▶ _AIM OF THE EXERCISE_
Write out nothing except the lines of the entries below, from the first through the one containing "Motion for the", exactly and without pictures.
[[ EXTRACTED RECORDS open ]]
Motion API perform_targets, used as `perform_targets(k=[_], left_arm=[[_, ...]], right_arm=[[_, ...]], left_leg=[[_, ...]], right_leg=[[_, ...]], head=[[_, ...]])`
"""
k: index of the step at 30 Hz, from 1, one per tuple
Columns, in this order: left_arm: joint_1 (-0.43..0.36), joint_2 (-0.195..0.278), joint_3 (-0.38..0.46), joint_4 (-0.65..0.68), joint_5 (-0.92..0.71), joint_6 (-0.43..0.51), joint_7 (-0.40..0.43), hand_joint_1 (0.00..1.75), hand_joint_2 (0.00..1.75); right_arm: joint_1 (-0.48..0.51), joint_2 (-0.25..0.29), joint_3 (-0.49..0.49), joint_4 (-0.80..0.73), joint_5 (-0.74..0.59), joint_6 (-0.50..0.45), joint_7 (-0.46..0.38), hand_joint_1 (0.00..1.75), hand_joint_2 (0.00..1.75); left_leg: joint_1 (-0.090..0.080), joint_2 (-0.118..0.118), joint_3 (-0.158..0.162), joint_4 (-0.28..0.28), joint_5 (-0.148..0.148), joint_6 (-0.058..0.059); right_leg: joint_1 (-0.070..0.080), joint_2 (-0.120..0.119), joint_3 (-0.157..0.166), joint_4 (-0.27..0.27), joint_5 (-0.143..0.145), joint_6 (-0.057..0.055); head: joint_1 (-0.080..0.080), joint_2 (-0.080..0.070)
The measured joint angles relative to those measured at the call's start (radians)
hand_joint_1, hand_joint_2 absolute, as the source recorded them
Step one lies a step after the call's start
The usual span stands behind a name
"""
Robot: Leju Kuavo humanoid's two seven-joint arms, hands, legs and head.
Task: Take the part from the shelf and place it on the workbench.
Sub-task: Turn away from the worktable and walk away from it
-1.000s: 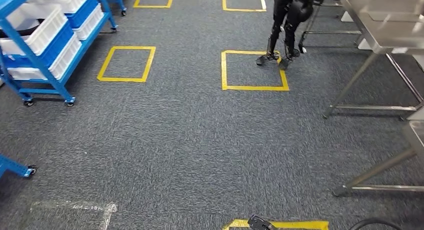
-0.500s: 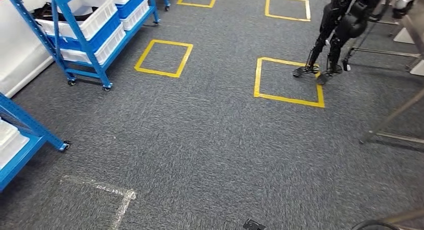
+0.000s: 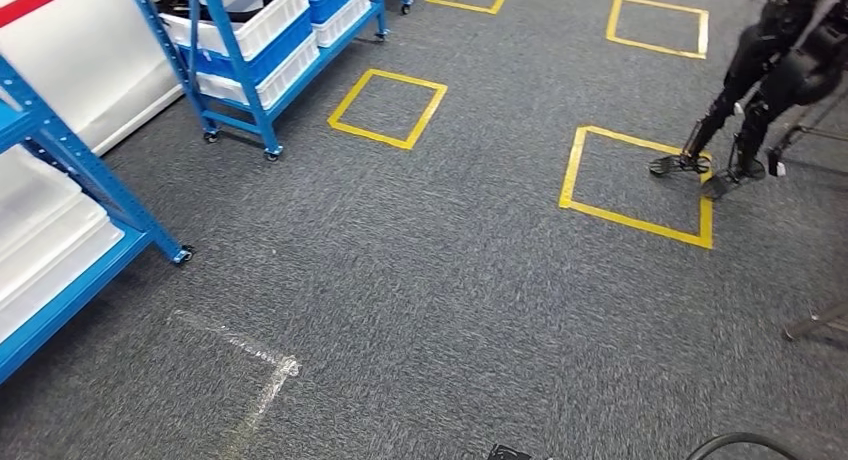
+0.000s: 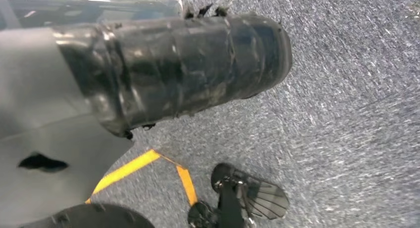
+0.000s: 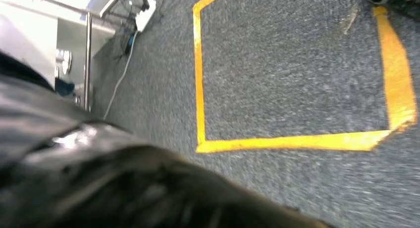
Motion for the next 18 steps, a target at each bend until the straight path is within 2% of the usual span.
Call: perform_targets(k=[1,3,4,6,7,9,10,11,13,14,15,16,17,18], left_arm=[[-0.002,0.0,0.0,0.0,0.0,0.0,-0.001,0.0,0.0],[-0.001,0.001,0.0,0.0,-0.003,-0.004,-0.001,0.0,0.0],[0.001,0.001,0.0,0.001,-0.005,-0.006,-0.001,0.0,0.0],[0.001,0.0,0.0,0.001,-0.012,-0.012,-0.001,0.0,0.0],[-0.001,0.0,-0.001,0.001,-0.014,-0.013,0.0,0.0,0.0],[-0.005,0.0,-0.004,0.001,-0.021,-0.011,0.0,0.0,0.0],[-0.006,0.0,-0.006,0.001,-0.025,-0.007,-0.002,0.0,0.0],[-0.006,-0.001,-0.007,0.001,-0.028,0.0,-0.005,0.0,0.0],[-0.003,-0.001,-0.008,0.001,-0.031,0.02,-0.017,0.0,0.0],[-0.003,-0.001,-0.008,0.001,-0.032,0.03,-0.025,0.0,0.0],[-0.005,-0.001,-0.008,0.001,-0.035,0.039,-0.031,0.0,0.0],[-0.008,-0.001,-0.008,0.001,-0.038,0.044,-0.035,0.0,0.0],[-0.011,-0.001,-0.009,0.001,-0.042,0.047,-0.036,0.0,0.0],[-0.014,-0.001,-0.011,0.001,-0.045,0.048,-0.035,0.0,0.0]], right_arm=[[-0.001,0.0,0.004,0.0,0.004,0.004,0.001,0.0,0.0],[-0.006,0.002,0.014,0.0,0.019,0.018,0.006,0.0,0.0],[-0.008,0.003,0.021,-0.001,0.028,0.028,0.011,0.0,0.0],[-0.009,0.003,0.035,-0.001,0.041,0.046,0.025,0.0,0.0],[-0.008,0.003,0.042,-0.001,0.045,0.05,0.033,0.0,0.0],[-0.005,0.002,0.055,-0.001,0.054,0.052,0.05,0.0,0.0],[-0.003,0.002,0.061,0.0,0.06,0.052,0.056,0.0,0.0],[-0.002,0.0,0.068,0.0,0.067,0.052,0.06,0.0,0.0],[-0.002,-0.003,0.081,0.0,0.08,0.058,0.067,0.0,0.0],[-0.001,-0.004,0.088,0.0,0.086,0.067,0.07,0.0,0.0],[-0.001,-0.005,0.095,0.0,0.093,0.078,0.074,0.0,0.0],[-0.001,-0.006,0.102,0.001,0.1,0.092,0.078,0.0,0.0],[-0.001,-0.007,0.11,0.001,0.109,0.105,0.081,0.0,0.0],[-0.002,-0.007,0.119,0.001,0.118,0.115,0.083,0.0,0.0]], left_leg=[[-0.005,0.007,0.008,-0.017,0.0,0.005],[-0.004,-0.017,0.012,-0.025,0.002,0.015],[-0.001,-0.028,0.017,-0.033,0.005,0.018],[0.007,-0.049,0.028,-0.048,0.012,0.027],[0.007,-0.06,0.029,-0.05,0.013,0.03],[0.008,-0.087,0.028,-0.049,0.013,0.034],[0.009,-0.103,0.029,-0.047,0.012,0.034],[0.011,-0.119,0.029,-0.044,0.011,0.032],[0.016,-0.148,0.028,-0.033,0.005,0.023],[0.017,-0.16,0.024,-0.024,0.001,0.017],[0.018,-0.171,0.018,-0.015,-0.003,0.011],[0.019,-0.182,0.011,-0.009,-0.004,0.005],[0.02,-0.192,0.005,-0.006,-0.004,-0.001],[0.021,-0.203,0.001,-0.006,-0.002,-0.007]], right_leg=[[0.002,-0.011,0.003,-0.001,-0.003,0.004],[0.002,-0.025,0.01,-0.004,-0.008,0.014],[0.001,-0.012,0.012,0.001,-0.014,0.019],[-0.002,0.044,-0.009,0.057,-0.05,0.027],[-0.004,0.073,-0.036,0.112,-0.077,0.03],[-0.007,0.093,-0.101,0.233,-0.122,0.034],[-0.009,0.094,-0.12,0.26,-0.12,0.036],[-0.012,0.096,-0.122,0.251,-0.099,0.039],[-0.021,0.113,-0.085,0.147,-0.024,0.046],[-0.026,0.14,-0.065,0.093,0.0,0.049],[-0.028,0.164,-0.052,0.054,0.014,0.05],[-0.03,0.181,-0.048,0.037,0.015,0.047],[-0.028,0.186,-0.048,0.034,0.011,0.042],[-0.025,0.174,-0.047,0.033,0.012,0.034]], head=[[0.0,0.0],[0.001,0.0],[0.002,0.0],[0.003,0.0],[0.004,0.0],[0.005,0.0],[0.005,0.0],[0.005,0.0],[0.005,0.0],[0.005,0.0],[0.006,0.0],[0.006,0.0],[0.005,0.0],[0.005,0.0]])
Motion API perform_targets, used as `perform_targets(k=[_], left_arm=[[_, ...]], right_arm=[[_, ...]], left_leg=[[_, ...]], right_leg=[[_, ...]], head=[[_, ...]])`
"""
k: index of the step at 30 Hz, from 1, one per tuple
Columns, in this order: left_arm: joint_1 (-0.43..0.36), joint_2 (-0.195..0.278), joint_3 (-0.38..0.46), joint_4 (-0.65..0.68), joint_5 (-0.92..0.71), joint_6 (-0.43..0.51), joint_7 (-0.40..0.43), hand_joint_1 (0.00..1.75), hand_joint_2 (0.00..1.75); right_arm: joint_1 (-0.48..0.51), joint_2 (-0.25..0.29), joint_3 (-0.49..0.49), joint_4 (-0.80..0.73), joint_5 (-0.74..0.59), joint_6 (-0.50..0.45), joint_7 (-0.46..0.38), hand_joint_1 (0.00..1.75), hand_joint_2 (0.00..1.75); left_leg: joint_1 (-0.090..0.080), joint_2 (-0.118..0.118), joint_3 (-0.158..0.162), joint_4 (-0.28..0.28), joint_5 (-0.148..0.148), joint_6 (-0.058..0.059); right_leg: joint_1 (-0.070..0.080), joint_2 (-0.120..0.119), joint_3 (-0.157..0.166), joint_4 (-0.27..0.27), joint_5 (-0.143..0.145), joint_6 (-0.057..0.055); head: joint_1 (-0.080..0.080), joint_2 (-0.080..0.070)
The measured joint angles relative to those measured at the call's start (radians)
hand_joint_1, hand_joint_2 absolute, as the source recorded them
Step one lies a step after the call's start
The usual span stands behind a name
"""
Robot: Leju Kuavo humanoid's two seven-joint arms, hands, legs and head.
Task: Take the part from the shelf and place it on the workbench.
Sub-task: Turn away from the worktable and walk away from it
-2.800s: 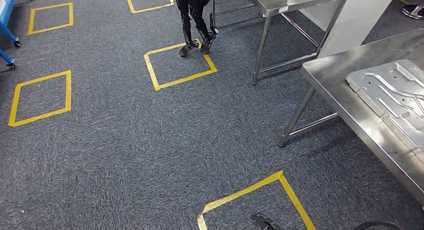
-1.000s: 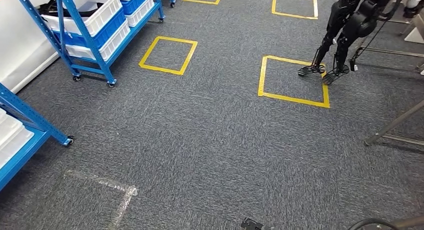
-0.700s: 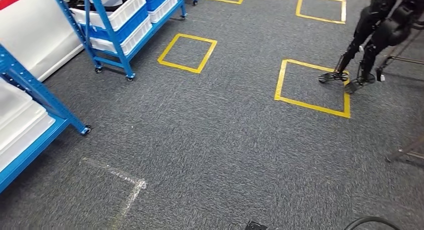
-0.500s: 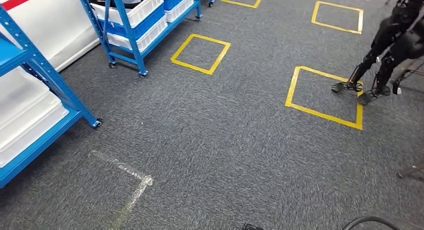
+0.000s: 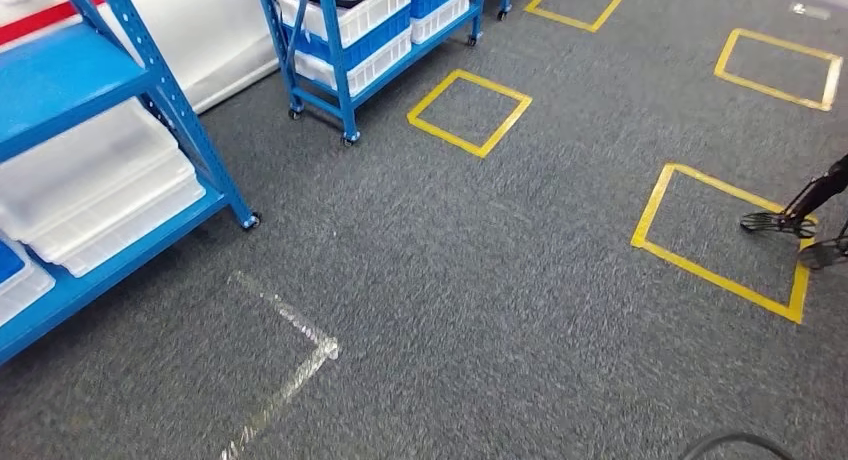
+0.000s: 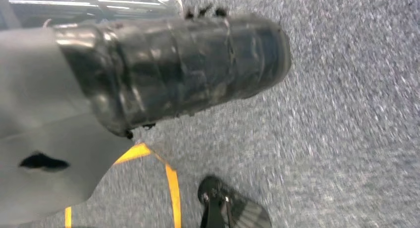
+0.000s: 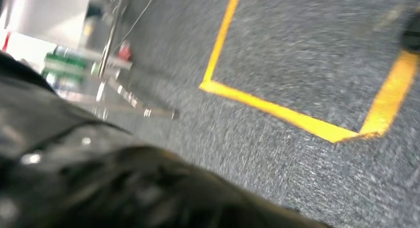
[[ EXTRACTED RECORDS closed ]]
▶ _ANSWER BELOW_
Motion API perform_targets, used as `perform_targets(k=[_], left_arm=[[_, ...]], right_arm=[[_, ...]], left_leg=[[_, ...]], right_leg=[[_, ...]], head=[[_, ...]])`
"""
k: index of the step at 30 Hz, from 1, one per tuple
Columns, in this order: left_arm: joint_1 (-0.43..0.36), joint_2 (-0.195..0.278), joint_3 (-0.38..0.46), joint_4 (-0.65..0.68), joint_5 (-0.92..0.71), joint_6 (-0.43..0.51), joint_7 (-0.40..0.43), hand_joint_1 (0.00..1.75), hand_joint_2 (0.00..1.75); right_arm: joint_1 (-0.48..0.51), joint_2 (-0.25..0.29), joint_3 (-0.49..0.49), joint_4 (-0.80..0.73), joint_5 (-0.74..0.59), joint_6 (-0.50..0.45), joint_7 (-0.46..0.38), hand_joint_1 (0.00..1.75), hand_joint_2 (0.00..1.75); left_leg: joint_1 (-0.090..0.080), joint_2 (-0.118..0.118), joint_3 (-0.158..0.162), joint_4 (-0.28..0.28), joint_5 (-0.148..0.148), joint_6 (-0.058..0.059); right_leg: joint_1 (-0.070..0.080), joint_2 (-0.120..0.119), joint_3 (-0.157..0.166), joint_4 (-0.27..0.27), joint_5 (-0.143..0.145), joint_6 (-0.057..0.055); head: joint_1 (-0.080..0.080), joint_2 (-0.080..0.070)
The measured joint angles relative to those measured at the call's start (radians)
hand_joint_1, hand_joint_2 absolute, as the source recorded them
Step one lies a step after the call's start
The usual span stands behind a name
"""
Robot: Leju Kuavo humanoid's two seven-joint arms, hands, legs and head.
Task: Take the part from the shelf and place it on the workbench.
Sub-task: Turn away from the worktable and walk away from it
-1.000s: 
-0.500s: 
+0.000s: 
+0.000s: 
+0.000s: 
Motion for the next 18 steps, a target at each bend until the straight path is within 2% of the usual span.

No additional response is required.